### EXERCISE MATERIALS

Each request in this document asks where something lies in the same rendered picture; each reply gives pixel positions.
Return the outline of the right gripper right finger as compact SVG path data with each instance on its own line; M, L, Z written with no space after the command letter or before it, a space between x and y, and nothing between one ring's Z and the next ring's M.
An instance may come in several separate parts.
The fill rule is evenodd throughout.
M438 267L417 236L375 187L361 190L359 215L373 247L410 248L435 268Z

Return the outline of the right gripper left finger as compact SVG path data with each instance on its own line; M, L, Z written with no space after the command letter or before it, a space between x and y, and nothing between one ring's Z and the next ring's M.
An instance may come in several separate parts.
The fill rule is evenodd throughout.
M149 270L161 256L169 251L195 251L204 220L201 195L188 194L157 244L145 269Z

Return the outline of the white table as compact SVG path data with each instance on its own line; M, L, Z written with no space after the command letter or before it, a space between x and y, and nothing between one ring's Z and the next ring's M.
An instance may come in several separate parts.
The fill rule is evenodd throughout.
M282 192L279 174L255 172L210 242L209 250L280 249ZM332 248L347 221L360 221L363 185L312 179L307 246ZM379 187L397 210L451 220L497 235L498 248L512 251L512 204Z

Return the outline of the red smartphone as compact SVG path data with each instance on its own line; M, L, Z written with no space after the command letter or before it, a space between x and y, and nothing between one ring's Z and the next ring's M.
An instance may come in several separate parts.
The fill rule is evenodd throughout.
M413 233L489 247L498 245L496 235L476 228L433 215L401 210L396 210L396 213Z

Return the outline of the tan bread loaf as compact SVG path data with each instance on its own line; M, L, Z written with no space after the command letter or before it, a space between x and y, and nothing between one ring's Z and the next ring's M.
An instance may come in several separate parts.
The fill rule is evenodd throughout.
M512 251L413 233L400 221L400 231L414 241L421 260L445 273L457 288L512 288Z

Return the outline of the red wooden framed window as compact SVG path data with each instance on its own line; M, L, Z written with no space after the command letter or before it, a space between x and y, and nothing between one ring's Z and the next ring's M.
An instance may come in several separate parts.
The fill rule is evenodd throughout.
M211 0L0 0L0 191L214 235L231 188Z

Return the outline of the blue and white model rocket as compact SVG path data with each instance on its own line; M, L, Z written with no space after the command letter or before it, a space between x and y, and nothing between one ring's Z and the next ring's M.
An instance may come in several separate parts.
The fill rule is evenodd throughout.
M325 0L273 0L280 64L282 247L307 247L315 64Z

######

Write out word for word only the lines from the start of the entries down to the line with "Return the outline of the right gripper right", please, including both ends.

**SOLUTION**
Each request in this document asks where something lies in the same rendered picture; each reply gives pixel positions.
Return the outline of the right gripper right finger as compact SVG path data with each instance on its own line; M, L, Z written with no space after the command letter or before it, a space between x and y, and nothing between one ring's Z and the next ring's M.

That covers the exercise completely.